Joss was always the quietest one of the group, so little was expected now. Stretching for a slight lie would work.

"No excuse, just a son who needed some last minute advice before he took off on a date."

"You mean to tell me Taylor is dating already? Wasn't he a baby just last week?" Marla's green eyes glittered in the candlelight as she turned up her face for a quick kiss.

Joss's college roommate Marla was a high school guidance counselor. She was also the coach of the girls' basketball team, which was particularly impressive given her five foot three stature. Physical toughness was an absolute requirement in Marla's family where her grandmother, a Bergen-Belsen survivor, presided.

"Time flies when you don't have kids, I guess."

Joss didn't think that Marla regretted not having children of her own. She gave every indication that the hundreds of students she sent off to college every year were more offspring than she could ever have hoped for.

The fourth member of their little gang looked over Joss with a penetrating gaze. If anyone was going to figure out she was lying, it would be Daro.

Daro was tall, sardonic, and drop dead gorgeous with her cinnamon skin and golden box-braids swishing against her shoulders as she scanned the room. There was plenty for the taking at Sugar's tonight but Daro, devoutly committed to her partner and their teenage boys, was not on the prowl.

Prentiss loved to tease that Daro put the "same" into same-sex marriage: never flirted, never stepped out, never even looked at another woman for sixteen years.

Despite her beauty and the invitations it generated from admiring men and women, Daro was just not interested. Famously, at least in their crowd, she couldn't be coaxed, prodded, bought, enticed, or seduced, no matter how many drinks she put away. As she had proclaimed at the gala launch party for her latest book, she had all she wanted in Barb and the boys.

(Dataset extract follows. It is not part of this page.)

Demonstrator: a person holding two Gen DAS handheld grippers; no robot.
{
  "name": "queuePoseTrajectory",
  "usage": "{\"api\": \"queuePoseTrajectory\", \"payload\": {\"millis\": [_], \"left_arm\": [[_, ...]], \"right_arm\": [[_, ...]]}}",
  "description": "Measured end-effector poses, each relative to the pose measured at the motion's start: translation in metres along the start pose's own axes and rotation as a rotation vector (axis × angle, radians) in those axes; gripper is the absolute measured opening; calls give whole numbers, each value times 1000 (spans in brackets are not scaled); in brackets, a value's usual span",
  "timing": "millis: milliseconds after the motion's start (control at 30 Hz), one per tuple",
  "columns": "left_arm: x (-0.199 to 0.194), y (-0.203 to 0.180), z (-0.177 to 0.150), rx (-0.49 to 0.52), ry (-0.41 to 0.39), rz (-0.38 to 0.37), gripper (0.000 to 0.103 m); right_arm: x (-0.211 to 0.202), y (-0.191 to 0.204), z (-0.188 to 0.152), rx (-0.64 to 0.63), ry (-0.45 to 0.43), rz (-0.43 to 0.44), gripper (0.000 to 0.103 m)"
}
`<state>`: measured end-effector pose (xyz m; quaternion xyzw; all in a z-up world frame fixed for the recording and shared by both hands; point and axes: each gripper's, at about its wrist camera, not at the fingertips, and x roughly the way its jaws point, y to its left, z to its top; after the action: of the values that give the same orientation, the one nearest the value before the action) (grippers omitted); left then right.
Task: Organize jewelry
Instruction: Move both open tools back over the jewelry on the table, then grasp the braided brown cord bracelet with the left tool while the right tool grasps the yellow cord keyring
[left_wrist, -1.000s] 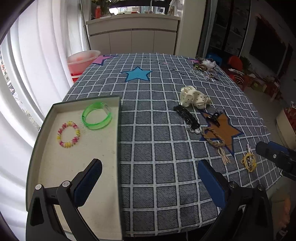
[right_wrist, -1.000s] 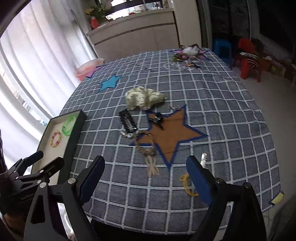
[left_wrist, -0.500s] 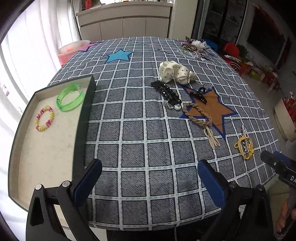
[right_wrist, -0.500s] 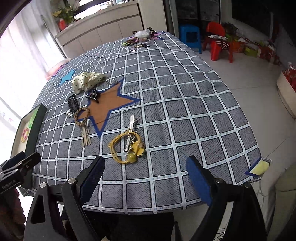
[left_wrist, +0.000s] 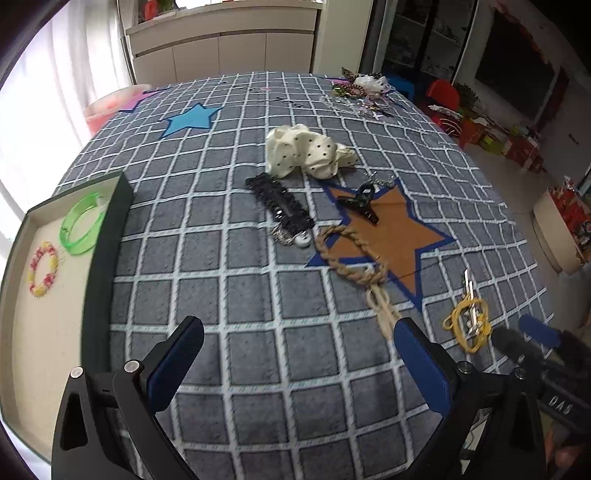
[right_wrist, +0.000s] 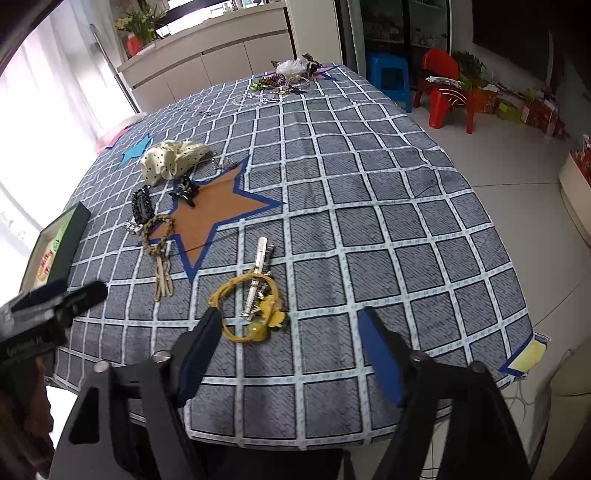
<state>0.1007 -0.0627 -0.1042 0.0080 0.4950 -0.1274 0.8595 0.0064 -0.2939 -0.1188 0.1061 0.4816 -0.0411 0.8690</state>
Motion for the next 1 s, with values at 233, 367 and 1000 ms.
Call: {"api": "queuePoseTrajectory", "payload": {"millis": [233,367,1000], "left_arm": [[20,-17,19,-19,9,-34,103],[33,-24,25,-12,28,-16,96],[39,-18,24,-22,39,-39,16]], "right_arm": [[12,-6,0,-12,23,18,56],[14,-1,3,-50,5,8,54],[17,14,2,-113,-5,64,12]]}}
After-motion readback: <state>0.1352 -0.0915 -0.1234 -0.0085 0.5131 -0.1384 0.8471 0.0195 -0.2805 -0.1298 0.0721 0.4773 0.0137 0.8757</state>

She just liked to drink and hang out with her girls, she said. And she liked to observe all these exotic mating rituals at Sugar's, she said, because it provided such good material for her poetry.

Joss thought Daro might be the luckiest one of them all.

The server glided into view as soon as Joss took a seat and introduced himself as Terence. As round, black, and shiny as a bowling ball, he looked the perfect advertisement for the high quality of Sugar's kitchen.

Joss requested a "Signifying Monkey," a jaunty combination of gin, lemon juice, and bitters, mixed into a sugar syrup flavored with jalapeno and rosemary.

Terence looked at her with professional skepticism, but cheerfully promised to hurry back with the drink as well as another round for her three friends.

She had no idea what this "Signifying Monkey" concoction would taste like but she wanted to be adventurous that night and she loved the name.

She noted that the table was already burdened with a succulent assortment of appetizers, each with the Southern twist that Sugar's was celebrated for: tiny crab cakes, golden pieces of fried catfish, mounds of lemon potato salad sprinkled with dill, chicken tenders which really earned their name, little scoops of dirty rice with shrimp cradled in leaves of red cabbage, and glistening oysters on the half shell.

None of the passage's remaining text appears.